**WHAT NEEDS TO BE DONE**
Copy the following data exactly and drop the pictures.
───
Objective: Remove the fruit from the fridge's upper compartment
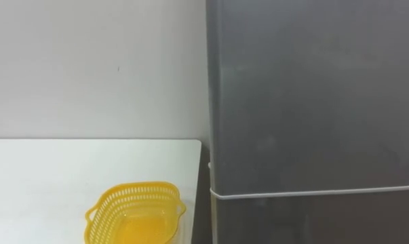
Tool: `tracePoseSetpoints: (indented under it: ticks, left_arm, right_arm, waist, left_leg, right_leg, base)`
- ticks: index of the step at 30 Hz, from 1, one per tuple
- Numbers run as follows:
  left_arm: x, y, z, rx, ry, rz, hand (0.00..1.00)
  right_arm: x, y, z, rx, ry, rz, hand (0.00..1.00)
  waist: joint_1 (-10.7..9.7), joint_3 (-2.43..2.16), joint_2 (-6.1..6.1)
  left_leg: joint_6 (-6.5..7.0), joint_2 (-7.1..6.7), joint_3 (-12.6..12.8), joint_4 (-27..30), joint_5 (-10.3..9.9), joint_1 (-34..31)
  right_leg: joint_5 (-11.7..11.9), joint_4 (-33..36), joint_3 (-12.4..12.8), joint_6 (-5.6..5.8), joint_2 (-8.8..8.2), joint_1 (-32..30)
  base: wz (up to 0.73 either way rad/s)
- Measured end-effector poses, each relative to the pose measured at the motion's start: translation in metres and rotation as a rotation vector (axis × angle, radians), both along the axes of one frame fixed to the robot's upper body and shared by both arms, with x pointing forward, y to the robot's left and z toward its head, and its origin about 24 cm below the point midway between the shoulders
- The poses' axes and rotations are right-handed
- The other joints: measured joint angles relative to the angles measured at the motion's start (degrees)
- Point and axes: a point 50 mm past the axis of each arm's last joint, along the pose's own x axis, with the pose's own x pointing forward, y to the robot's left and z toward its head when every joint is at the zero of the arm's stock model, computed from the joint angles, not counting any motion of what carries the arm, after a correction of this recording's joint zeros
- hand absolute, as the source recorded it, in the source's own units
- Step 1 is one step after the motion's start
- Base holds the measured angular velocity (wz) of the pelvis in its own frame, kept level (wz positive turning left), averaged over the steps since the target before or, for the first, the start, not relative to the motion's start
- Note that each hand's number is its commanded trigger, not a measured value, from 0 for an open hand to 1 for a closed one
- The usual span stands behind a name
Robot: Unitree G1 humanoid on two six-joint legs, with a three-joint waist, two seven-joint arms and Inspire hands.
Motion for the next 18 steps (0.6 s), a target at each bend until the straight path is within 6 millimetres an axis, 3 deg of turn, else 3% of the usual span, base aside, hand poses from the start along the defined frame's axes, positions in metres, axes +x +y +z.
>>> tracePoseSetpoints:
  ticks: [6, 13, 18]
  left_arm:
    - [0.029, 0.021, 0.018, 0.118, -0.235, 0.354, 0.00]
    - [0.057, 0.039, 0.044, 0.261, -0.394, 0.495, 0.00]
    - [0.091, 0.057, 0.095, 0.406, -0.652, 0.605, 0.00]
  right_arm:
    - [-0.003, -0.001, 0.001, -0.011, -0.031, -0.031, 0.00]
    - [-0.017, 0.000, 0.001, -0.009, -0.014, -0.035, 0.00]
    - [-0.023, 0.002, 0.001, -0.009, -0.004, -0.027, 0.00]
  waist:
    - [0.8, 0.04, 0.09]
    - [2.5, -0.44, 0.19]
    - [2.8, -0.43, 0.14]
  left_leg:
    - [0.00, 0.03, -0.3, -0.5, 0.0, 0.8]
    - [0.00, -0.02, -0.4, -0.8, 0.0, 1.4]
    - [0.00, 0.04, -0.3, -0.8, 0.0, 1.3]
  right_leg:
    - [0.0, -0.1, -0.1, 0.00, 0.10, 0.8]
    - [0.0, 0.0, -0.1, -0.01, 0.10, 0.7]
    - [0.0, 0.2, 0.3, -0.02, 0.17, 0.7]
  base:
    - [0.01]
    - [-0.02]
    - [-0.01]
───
**SOLUTION TO THE PROBLEM**
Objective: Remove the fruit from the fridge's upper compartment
Tool: `tracePoseSetpoints: (indented under it: ticks, left_arm, right_arm, waist, left_leg, right_leg, base)`
- ticks: index of the step at 30 Hz, from 1, one per tuple
- Numbers run as follows:
  left_arm: x, y, z, rx, ry, rz, hand (0.00..1.00)
  right_arm: x, y, z, rx, ry, rz, hand (0.00..1.00)
  waist: joint_1 (-10.7..9.7), joint_3 (-2.43..2.16), joint_2 (-6.1..6.1)
  left_leg: joint_6 (-6.5..7.0), joint_2 (-7.1..6.7), joint_3 (-12.6..12.8), joint_4 (-27..30), joint_5 (-10.3..9.9), joint_1 (-34..31)
  right_leg: joint_5 (-11.7..11.9), joint_4 (-33..36), joint_3 (-12.4..12.8), joint_6 (-5.6..5.8), joint_2 (-8.8..8.2), joint_1 (-32..30)
  base: wz (up to 0.73 either way rad/s)
- Measured end-effector poses, each relative to the pose measured at the motion's start: translation in metres and rotation as a rotation vector (axis × angle, radians), both along the axes of one frame fixed to the robot's upper body and shared by both arms, with x pointing forward, y to the robot's left and z toward its head, and its origin about 24 cm below the point midway between the shoulders
- The poses' axes and rotations are right-handed
- The other joints: measured joint angles relative to the angles measured at the motion's start (degrees)
- Point and axes: a point 50 mm past the axis of each arm's last joint, along the pose's own x axis, with the pose's own x pointing forward, y to the robot's left and z toward its head when every joint is at the zero of the arm's stock model, computed from the joint angles, not counting any motion of what carries the arm, after a correction of this recording's joint zeros
- hand absolute, as the source recorded it, in the source's own units
- Step 1 is one step after the motion's start
- Base holds the measured angular velocity (wz) of the pelvis in its own frame, kept level (wz positive turning left), averaged over the steps since the target before or, for the first, the start, not relative to the motion's start
- Note that each hand's number is its commanded trigger, not a measured value, from 0 for an open hand to 1 for a closed one
- The usual span stands behind a name
Robot: Unitree G1 humanoid on two six-joint legs, with a three-joint waist, two seven-joint arms and Inspire hands.
Motion for the next 18 steps (0.6 s), a target at each bend until the straight path is within 6 millimetres an axis, 3 deg of turn, else 3% of the usual span, base aside, hand poses from the start along the defined frame's axes, positions in metres, axes +x +y +z.
>>> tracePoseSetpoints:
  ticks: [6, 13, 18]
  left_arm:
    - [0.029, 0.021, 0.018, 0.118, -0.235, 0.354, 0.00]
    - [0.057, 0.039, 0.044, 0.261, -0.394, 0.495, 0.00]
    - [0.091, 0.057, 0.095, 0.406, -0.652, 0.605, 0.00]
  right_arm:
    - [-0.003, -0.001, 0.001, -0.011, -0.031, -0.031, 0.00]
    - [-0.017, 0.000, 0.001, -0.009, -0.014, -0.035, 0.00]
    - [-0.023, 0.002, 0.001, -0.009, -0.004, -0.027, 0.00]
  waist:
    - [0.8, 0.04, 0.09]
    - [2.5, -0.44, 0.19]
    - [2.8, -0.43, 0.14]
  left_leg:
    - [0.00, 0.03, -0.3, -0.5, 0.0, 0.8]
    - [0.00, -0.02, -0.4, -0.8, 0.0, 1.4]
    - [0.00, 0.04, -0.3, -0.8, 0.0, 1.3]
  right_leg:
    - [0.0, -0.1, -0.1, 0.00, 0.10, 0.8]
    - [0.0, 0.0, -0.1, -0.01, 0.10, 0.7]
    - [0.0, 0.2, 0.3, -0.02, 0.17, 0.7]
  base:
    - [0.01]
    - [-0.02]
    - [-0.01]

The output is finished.